GMCAD: an original Synthetic Dataset of 2D Designs along their Geometrical and Mechanical Conditions

Abstract

We build an original synthetic dataset of 2D mechanical designs alongside their mechanical and geometric constraints, GMCAD. Such a dataset allows training Deep Learning (DL) models for Design for Additive Manufacturing (DfAM) to incorporate and control Computer-Aided-Design (CAD) features with mechanical performance. Geometric AM constraints are often complex to describe, depending on applications, processes, materials. They often lack explicit mathematical descriptions, belong exclusively to the CAD world, and hardly can be integrated into mechanical design, hampering AM design freedom. DL models have recently emerged as a potential to reconcile both CAD and Computer Aided-Engineering (CAE) worlds. They derive data-driven geometric rules over mechanical designs, allowing fine-grained control over the geometry during the design phase, contrary to the conventional CAD-to-CAE sequential approach. DL models, however, need high-quality labeled data, and merging CAD features to CAE aspects is challenging as they rely on different formats, rules, and tools.

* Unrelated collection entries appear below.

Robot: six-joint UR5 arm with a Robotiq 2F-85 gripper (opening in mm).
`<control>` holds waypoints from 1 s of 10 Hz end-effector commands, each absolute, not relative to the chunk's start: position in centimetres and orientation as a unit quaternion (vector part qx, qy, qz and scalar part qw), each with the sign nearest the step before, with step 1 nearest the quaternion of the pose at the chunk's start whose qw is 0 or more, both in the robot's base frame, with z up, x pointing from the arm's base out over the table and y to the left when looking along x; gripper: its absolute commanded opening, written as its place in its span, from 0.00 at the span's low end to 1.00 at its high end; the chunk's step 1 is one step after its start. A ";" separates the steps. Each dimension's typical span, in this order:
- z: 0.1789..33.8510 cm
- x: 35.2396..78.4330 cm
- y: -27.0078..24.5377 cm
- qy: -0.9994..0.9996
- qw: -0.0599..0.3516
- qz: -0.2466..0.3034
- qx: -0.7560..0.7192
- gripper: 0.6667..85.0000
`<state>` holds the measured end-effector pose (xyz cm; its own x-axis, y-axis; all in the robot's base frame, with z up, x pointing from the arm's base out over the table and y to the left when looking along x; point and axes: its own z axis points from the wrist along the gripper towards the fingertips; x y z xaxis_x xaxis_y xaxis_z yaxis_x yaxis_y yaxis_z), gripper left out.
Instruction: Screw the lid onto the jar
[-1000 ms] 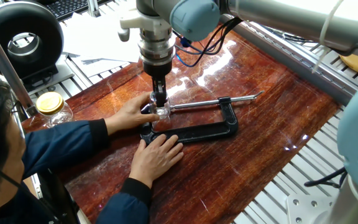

GMCAD dataset solves this issue following these building steps. (i) Building a DL-mechanical conditions predictor from a dataset generated by a density-gradient-based Topology Optimization method (TO); an AM-synergetic design generation tool. (ii) Creating a CAD dataset inspired by the TO-based designs. (iii) Predicting the mechanical conditions of the CADs using the DL predictor of mechanical conditions. Last, we evaluate the mechanical performance of GMCAD’s designs and derive statistics over CAD and CAE features. Designs of GMCAD show the significant influence of minor geometric changes, explaining the intricate design task of conforming both with functionality and geometric constraints. Consequently, having GMCAD is advantageous to train DL models to generate designs accounting for all these constraints simultaneously, without the need for time-consuming trial and error techniques. Such models could enhance DfAM and go beyond AM; they can also enhance other challenging fields as CAD automatic reconstruction, reverse engineering, isogeometric design and paves the way to multi-objective controllable design generation.